Please repeat the lines below exactly. Begin with the line containing "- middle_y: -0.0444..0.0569" and go on through the line containing "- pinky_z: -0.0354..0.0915".
** Opening DATA block **
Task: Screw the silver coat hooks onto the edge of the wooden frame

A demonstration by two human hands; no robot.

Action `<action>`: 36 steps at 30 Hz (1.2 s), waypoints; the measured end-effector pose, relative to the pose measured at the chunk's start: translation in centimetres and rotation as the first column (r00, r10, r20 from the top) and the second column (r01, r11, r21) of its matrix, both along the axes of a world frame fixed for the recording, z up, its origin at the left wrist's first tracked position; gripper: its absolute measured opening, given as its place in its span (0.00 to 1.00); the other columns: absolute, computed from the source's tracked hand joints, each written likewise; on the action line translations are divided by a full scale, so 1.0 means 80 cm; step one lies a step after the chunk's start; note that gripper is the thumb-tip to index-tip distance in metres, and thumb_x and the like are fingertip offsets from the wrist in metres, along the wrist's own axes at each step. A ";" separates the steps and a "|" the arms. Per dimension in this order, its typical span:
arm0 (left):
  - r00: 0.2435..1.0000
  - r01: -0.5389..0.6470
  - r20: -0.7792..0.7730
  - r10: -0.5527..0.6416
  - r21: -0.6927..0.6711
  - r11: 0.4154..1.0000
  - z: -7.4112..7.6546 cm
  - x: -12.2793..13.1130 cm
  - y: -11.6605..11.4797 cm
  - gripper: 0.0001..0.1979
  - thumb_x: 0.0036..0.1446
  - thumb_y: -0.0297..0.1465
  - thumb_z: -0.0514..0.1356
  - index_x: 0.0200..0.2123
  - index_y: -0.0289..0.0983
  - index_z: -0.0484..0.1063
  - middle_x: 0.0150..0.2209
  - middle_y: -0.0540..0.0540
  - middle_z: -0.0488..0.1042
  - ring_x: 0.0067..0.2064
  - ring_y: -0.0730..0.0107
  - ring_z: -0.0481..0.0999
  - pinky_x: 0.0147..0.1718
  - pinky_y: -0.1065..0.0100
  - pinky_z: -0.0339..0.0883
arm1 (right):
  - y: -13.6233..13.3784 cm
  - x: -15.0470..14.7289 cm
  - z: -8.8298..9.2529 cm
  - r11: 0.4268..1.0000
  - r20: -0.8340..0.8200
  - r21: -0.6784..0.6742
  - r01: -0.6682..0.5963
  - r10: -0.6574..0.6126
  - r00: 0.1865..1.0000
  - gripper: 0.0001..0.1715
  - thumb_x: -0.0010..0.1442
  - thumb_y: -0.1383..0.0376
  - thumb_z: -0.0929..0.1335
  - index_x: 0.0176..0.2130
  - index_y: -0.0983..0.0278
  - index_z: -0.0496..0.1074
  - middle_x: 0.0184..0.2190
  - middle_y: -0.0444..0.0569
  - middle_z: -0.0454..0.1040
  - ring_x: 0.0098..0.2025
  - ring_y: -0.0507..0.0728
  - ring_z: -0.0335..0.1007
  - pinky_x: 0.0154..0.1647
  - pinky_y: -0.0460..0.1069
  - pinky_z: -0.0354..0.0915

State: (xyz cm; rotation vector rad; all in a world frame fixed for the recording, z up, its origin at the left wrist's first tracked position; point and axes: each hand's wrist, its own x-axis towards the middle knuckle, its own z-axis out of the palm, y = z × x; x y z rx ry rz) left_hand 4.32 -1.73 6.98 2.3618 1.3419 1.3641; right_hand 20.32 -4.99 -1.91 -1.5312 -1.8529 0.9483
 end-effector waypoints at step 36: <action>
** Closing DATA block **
- **EXERCISE RESULT**
  - middle_y: -0.0444..0.0569
  - middle_z: -0.0454..0.1040
  - ring_x: 0.0098..0.2025
  - ring_y: -0.0507..0.0728
  - ring_z: -0.0335..0.1007
  - pinky_x: 0.0154..0.1647
  - pinky_y: -0.0460..0.1069
  - pinky_z: -0.0354..0.0915

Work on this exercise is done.